### EXERCISE DESCRIPTION
Repeat the data below exactly, dropping any pictures it holds.
*-*-*
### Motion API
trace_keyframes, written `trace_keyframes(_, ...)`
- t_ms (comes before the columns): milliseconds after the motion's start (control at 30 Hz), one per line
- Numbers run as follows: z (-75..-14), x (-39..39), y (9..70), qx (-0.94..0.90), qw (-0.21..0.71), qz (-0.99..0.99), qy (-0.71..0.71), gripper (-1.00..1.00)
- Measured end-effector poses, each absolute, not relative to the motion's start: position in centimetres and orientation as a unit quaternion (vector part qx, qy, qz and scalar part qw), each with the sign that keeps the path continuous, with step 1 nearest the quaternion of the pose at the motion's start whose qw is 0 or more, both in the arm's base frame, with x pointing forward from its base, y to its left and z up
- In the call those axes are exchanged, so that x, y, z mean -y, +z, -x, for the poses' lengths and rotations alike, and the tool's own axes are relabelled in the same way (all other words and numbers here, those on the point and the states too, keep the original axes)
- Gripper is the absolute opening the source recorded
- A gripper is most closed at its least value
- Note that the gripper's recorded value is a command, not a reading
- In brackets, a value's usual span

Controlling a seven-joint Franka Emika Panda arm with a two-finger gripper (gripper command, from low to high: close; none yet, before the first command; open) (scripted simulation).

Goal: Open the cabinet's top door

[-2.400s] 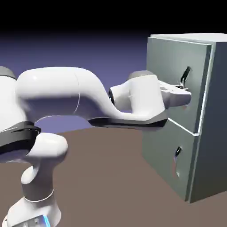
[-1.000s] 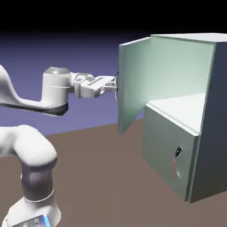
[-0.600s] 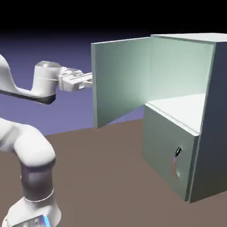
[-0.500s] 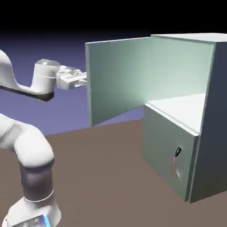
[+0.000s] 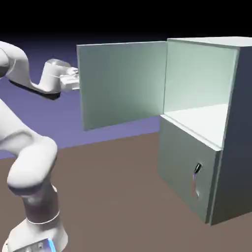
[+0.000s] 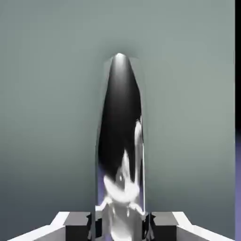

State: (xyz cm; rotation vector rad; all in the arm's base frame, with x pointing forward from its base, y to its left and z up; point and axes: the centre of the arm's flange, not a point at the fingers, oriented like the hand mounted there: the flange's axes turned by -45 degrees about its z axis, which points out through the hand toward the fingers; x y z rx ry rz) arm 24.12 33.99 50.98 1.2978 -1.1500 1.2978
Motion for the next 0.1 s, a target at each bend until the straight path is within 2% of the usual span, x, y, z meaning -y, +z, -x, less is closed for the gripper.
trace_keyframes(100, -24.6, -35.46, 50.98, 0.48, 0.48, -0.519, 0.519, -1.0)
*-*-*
### EXPECTED ANSWER
### Motion API
trace_keyframes, written `trace_keyframes(_, ...)`
- t_ms (comes before the columns): milliseconds after the motion's start (control at 30 Hz), one per line
- Numbers run as follows: z (-75..-14), x (-39..39), y (9..70), qx (-0.94..0.90), qw (-0.21..0.71), qz (-0.99..0.99), qy (-0.71..0.71), gripper (-1.00..1.00)
- Measured end-effector poses, each absolute, not relative to the motion's start: position in centimetres and orientation as a unit quaternion (vector part qx, qy, qz and scalar part qw), each with the sign that keeps the path continuous, with step 1 nearest the quaternion of the pose at the motion's start whose qw is 0 or more, both in the arm's base frame, with x pointing forward from its base, y to its left and z up
- In the call those axes are exchanged, so that x, y, z mean -y, +z, -x, for the poses' lengths and rotations alike, and the tool's own axes are relabelled in the same way (all other words and numbers here, those on the point and the states too, keep the original axes)
- Gripper is the absolute opening the source recorded
- A gripper is most closed at its least value
- Note that the gripper's recorded value is a command, not a reading
- In brackets, a value's usual span

Controlling a seven-joint Franka Emika Panda arm with a two-finger gripper (gripper command, from low to high: close; none yet, before the first command; open) (scripted simulation).

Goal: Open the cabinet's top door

[-2.400s] 
[-1.000s] 
[-0.600s] 
[-0.500s] 
[+0.000s] 
[+0.000s] 

State: (xyz cm; rotation vector rad; all in the arm's base frame, with x pointing forward from its base, y to its left and z up; point and axes: the centre of the arm's flange, not a point at the fingers, oriented like the hand mounted there: the flange's axes turned by -45 degrees about its z axis, which points out through the hand toward the fingers; x y z rx ry rz) arm 24.12 33.99 50.98 1.2978 -1.1500 1.2978
Motion for the next 0.1 s, a target at each bend until the straight path is within 2% of the usual span, x, y, z meaning -y, +z, -x, less is closed for the gripper.
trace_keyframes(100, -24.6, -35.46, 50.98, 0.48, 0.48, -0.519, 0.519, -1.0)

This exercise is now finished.